У меня между бровями вскакивает какая-то болячка. Она серо-кровавая и чешется.
— Не трожь, — говорит бабушка. — И водой не мочи, а то весь в язвах будешь.
Ага, если руку сломать, она тоже скажет, мол, не трогай и водой не мочи, а то весь в переломах будешь. Однако зараза из болячки все равно попадает мне в глаза, и теперь они красные, и из них течет какая-то желтая гадость, так что я по утрам не могу их открыть. Веки так сильно слипаются, что мне приходится раздвигать их пальцами, а мама вытирает мне желтую гадость тряпочкой, смоченной в растворе борной кислоты. Ресницы у меня отваливаются, а без них в ветреные дни в глаза летит вся пыль, которая только есть в Лимерике. Бабушка говорит, что у меня теперь глаза лысые, и что сам виноват — сижу под фонарем в любую погоду, уткнувшись в книжку, и то же самое ждет Мэйлахи, если он чтение это не бросит. Майкл вон, и то уже приохотился нос в книжки совать, а лучше бы побегал поиграл, как нормальные дети.

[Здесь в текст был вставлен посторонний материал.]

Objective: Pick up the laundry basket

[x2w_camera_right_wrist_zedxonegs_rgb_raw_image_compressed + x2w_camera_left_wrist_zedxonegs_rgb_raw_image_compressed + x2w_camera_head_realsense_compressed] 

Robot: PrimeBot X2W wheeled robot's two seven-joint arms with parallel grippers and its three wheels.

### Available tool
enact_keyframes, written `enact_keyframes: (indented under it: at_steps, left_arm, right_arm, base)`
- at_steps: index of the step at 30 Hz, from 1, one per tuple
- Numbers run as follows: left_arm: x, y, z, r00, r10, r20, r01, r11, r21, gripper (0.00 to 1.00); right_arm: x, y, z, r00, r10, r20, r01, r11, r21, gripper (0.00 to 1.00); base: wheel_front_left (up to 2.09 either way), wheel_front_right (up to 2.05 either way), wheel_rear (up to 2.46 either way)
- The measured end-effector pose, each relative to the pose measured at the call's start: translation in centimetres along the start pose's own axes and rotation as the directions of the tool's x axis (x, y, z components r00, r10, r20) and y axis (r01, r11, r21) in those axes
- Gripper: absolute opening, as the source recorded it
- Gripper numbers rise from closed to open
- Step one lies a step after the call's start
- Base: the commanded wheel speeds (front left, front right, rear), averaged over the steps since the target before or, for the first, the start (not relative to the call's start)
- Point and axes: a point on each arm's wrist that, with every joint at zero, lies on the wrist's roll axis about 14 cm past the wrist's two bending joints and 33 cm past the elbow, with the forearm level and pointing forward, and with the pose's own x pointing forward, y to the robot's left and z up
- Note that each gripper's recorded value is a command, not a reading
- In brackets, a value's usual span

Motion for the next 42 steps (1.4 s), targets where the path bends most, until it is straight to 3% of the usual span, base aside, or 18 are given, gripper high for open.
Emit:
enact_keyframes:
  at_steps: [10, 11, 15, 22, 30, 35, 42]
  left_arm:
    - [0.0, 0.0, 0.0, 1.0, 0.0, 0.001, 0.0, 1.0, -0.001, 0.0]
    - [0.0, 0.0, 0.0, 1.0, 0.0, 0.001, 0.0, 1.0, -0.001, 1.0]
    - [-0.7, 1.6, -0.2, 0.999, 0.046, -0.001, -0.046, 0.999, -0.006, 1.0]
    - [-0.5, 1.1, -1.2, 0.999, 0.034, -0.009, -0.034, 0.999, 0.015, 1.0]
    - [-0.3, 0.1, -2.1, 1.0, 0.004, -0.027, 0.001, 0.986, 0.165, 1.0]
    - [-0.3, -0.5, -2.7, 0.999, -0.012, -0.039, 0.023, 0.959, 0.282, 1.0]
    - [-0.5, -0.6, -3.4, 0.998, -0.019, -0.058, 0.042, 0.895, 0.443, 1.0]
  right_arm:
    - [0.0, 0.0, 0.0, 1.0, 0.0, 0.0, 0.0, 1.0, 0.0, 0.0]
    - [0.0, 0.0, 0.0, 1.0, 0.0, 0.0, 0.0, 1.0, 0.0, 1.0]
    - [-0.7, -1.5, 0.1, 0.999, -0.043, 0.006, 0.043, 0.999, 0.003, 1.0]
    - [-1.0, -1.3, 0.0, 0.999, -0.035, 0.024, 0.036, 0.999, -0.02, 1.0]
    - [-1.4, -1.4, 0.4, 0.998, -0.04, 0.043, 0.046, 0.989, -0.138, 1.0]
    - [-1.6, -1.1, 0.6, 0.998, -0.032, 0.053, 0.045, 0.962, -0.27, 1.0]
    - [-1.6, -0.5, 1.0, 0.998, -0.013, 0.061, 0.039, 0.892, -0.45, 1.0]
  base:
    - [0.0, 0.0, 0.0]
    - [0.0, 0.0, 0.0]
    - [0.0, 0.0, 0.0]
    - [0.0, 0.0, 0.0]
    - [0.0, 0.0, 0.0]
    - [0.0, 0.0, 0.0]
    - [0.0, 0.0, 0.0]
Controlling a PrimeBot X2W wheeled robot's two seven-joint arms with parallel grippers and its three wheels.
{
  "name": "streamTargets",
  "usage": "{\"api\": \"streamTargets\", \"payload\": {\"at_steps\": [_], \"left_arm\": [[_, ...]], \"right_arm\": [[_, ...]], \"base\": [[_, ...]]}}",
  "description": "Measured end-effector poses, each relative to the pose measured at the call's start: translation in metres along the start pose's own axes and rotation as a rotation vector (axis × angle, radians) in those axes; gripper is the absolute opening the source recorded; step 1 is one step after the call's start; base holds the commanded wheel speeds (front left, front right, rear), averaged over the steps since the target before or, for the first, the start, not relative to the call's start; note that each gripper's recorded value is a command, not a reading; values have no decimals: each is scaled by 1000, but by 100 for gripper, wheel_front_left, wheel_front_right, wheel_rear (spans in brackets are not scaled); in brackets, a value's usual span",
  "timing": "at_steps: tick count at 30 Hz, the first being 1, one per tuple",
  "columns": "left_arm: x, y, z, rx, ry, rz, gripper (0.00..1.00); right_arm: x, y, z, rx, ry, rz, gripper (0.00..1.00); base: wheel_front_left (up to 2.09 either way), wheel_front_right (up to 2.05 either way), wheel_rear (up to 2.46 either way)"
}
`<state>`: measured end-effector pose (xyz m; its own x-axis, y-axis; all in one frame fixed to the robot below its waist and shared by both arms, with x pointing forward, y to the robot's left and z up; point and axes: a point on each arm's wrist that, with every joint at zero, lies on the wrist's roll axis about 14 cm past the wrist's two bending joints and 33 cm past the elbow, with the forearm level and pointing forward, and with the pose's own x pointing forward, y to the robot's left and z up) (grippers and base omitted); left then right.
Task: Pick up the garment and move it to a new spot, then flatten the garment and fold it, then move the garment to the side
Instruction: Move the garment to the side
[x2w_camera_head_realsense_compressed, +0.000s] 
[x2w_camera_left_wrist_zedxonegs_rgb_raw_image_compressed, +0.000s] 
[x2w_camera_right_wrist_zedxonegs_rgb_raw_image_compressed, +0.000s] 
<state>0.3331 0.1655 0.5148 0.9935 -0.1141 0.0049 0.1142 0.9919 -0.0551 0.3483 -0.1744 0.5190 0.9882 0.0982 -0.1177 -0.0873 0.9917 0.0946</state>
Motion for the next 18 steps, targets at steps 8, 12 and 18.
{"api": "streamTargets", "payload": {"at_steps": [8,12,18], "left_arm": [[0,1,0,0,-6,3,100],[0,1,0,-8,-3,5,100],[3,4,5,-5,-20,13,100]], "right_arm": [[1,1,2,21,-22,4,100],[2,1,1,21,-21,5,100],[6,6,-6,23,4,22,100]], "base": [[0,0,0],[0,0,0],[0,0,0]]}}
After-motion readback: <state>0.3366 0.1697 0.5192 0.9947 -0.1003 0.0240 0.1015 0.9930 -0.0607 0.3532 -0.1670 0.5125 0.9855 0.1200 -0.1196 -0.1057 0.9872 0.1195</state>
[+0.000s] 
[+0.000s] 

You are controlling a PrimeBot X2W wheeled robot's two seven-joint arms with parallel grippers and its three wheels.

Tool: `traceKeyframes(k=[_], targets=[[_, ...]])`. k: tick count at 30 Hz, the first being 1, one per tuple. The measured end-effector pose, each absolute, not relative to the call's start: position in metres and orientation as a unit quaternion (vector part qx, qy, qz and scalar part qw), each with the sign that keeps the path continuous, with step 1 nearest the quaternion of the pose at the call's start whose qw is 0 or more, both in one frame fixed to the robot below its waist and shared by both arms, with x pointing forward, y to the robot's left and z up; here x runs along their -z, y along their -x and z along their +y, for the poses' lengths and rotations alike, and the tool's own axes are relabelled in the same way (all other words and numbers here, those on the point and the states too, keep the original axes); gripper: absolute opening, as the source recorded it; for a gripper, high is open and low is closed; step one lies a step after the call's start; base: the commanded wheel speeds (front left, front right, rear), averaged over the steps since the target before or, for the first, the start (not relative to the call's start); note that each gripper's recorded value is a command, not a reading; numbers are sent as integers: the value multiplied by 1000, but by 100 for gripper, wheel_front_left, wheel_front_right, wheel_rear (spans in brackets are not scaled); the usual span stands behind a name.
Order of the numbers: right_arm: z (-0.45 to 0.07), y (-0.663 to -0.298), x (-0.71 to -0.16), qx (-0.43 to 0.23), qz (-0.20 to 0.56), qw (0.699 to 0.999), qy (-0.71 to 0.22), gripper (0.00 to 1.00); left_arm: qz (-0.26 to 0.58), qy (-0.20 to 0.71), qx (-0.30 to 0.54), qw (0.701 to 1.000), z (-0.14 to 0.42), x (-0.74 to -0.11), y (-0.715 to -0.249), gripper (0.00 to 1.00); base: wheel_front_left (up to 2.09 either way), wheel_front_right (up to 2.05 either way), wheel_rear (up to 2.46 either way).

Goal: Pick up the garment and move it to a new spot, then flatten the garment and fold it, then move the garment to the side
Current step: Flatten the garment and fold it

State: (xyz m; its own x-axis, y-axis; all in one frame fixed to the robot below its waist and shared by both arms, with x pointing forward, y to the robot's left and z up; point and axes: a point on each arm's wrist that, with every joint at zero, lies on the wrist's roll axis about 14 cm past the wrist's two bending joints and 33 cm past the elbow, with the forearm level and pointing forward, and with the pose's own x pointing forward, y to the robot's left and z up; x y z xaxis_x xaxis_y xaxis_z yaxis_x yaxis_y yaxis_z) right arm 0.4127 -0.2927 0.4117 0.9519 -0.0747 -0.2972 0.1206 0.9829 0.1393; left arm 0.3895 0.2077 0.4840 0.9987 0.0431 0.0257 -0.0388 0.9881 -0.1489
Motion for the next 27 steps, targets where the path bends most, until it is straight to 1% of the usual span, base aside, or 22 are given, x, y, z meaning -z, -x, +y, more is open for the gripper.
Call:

— Книги, книги, книги, — ворчит бабушка. — Только окончательно глаза попортите.
Они с мамой пьют чай, и я слышу, как бабушка шепчет:
— Плевок святого Антония тут надобен.
— А что это? — шепчет в ответ мама.
— Твой плевок, когда не ела еще ничего с утра. Подойдешь к нему спящему да плюнешь в глаза. В слюне постящейся матери — большая целебная сила.
Но я всегда просыпаюсь раньше мамы, и на этот раз тоже разлепляю глаза задолго до того, как она встает. Я слышу ее шаги, и как только она наклоняется надо мной, я открываю глаза.
— О, глаза смог открыть, — говорит она.
— По-моему, проходит.
— Вот и славно. — Она возвращается в постель.